I'd highly recommend looking up some famous drug patents and reviewing the claims, and seeking out review articles on the subject from sites like ipwatchdog and The National Law Review, among others. Certain financial publications may also have relevant articles, such as this recent article on Forbes.

You may also want to look at USPTO guidelines for the US. It's fairly complicated.
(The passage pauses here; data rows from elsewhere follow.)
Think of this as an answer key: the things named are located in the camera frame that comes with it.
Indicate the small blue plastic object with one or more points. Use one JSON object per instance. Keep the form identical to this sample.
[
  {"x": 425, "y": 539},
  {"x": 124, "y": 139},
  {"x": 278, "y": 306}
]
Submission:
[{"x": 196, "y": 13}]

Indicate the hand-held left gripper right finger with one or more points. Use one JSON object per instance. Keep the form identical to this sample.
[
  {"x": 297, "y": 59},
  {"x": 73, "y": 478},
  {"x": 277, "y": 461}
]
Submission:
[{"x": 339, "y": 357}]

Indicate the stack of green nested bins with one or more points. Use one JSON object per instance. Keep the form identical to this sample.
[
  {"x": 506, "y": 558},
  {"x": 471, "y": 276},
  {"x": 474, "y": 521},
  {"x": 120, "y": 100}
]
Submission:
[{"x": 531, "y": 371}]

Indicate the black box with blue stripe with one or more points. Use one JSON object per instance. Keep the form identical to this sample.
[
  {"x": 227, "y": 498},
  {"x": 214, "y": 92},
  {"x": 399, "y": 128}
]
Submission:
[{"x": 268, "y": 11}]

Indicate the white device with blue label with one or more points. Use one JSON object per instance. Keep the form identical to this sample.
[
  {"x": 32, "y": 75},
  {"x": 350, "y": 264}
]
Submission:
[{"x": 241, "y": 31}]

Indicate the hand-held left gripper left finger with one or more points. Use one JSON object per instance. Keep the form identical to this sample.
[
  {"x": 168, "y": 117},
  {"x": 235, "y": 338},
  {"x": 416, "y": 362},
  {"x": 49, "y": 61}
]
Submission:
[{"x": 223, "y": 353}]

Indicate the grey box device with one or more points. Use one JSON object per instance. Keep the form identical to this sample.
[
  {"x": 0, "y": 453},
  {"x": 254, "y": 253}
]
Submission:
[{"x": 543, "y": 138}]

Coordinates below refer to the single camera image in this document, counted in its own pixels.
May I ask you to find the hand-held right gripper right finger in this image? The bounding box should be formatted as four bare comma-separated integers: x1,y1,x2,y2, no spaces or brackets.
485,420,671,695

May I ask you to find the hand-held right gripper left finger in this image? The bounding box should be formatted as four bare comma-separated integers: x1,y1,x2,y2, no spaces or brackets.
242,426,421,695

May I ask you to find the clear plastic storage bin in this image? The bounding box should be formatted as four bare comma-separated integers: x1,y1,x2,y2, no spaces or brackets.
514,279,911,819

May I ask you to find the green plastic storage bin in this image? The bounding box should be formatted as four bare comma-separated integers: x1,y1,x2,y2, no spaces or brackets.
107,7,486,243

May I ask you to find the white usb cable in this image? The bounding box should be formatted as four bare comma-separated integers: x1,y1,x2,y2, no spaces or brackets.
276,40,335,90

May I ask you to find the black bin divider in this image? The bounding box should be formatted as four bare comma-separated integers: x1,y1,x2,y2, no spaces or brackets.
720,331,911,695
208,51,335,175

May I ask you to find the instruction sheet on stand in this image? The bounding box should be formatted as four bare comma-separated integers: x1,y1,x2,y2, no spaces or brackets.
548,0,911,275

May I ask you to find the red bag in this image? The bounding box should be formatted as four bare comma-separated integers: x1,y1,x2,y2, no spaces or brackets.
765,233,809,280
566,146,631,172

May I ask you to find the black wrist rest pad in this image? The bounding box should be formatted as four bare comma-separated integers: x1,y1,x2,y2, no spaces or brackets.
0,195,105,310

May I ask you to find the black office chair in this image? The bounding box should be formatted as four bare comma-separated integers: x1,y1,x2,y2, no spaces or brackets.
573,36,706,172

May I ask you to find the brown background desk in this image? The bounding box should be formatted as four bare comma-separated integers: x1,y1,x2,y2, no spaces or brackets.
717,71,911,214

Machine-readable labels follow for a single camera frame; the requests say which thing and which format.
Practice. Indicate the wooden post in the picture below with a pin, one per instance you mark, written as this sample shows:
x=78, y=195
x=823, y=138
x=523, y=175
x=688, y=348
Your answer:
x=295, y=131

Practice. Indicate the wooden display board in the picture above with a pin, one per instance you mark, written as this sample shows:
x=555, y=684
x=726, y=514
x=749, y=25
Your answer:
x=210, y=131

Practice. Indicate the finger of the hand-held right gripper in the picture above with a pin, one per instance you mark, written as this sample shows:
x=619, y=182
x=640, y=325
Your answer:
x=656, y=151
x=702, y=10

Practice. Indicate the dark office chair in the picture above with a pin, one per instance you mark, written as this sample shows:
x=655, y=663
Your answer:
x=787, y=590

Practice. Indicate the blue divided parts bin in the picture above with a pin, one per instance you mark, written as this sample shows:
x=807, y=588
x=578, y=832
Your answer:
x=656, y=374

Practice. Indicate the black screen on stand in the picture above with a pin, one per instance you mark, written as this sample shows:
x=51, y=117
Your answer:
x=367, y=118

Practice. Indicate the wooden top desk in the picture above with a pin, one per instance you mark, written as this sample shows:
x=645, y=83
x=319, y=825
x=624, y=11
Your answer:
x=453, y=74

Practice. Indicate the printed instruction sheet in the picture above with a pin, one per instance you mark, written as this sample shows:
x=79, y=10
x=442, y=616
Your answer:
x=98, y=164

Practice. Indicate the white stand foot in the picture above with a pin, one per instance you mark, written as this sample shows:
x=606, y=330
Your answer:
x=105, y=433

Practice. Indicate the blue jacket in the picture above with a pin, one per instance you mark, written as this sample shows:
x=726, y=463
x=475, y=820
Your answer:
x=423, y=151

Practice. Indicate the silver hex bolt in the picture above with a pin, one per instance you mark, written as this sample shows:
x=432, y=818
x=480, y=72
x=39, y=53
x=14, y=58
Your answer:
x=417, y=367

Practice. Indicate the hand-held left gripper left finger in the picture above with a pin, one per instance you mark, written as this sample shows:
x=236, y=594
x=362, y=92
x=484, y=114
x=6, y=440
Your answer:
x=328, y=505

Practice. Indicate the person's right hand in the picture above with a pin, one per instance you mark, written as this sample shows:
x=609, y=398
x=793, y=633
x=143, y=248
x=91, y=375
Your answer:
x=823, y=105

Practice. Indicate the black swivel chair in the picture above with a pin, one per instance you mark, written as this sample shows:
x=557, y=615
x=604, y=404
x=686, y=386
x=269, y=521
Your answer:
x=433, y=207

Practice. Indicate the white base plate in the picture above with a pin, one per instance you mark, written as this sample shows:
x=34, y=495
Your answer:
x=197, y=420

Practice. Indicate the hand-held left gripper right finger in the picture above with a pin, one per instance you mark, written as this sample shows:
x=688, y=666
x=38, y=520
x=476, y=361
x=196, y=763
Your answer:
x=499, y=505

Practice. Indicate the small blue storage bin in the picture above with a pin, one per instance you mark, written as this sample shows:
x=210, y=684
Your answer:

  • Utility of a drug or therapeutic technique is a requirement

An invention that is “inoperative” (i.e., it does not operate to produce the results claimed by the patent applicant) is not a “useful” invention in the meaning of the patent law ...
II.WHOLLY INOPERATIVE INVENTIONS; “INCREDIBLE” UTILITY | USPTO 2017 Guidelines for Examination

However:

...the defense of non-utility cannot be sustained without proof of total incapacity.” If an invention is only partially successful in achieving a useful result, a rejection of the claimed invention as a whole based on a lack of utility is not appropriate.
ibid.

Actual therapeutic efficacy seems not to be a requirement:

Courts have repeatedly found that the mere identification of a pharmacological activity of a compound that is relevant to an asserted pharmacological use provides an “immediate benefit to the public” and thus satisfies the utility requirement. As the Court of Customs and Patent Appeals held in Nelsonv.Bowler: "Knowledge of the pharmacological activity of any compound is obviously beneficial to the public."
ibid.

It's a lot more complex than these two excerpts convey, but the cited source goes into much greater detail, with the relevant precedents.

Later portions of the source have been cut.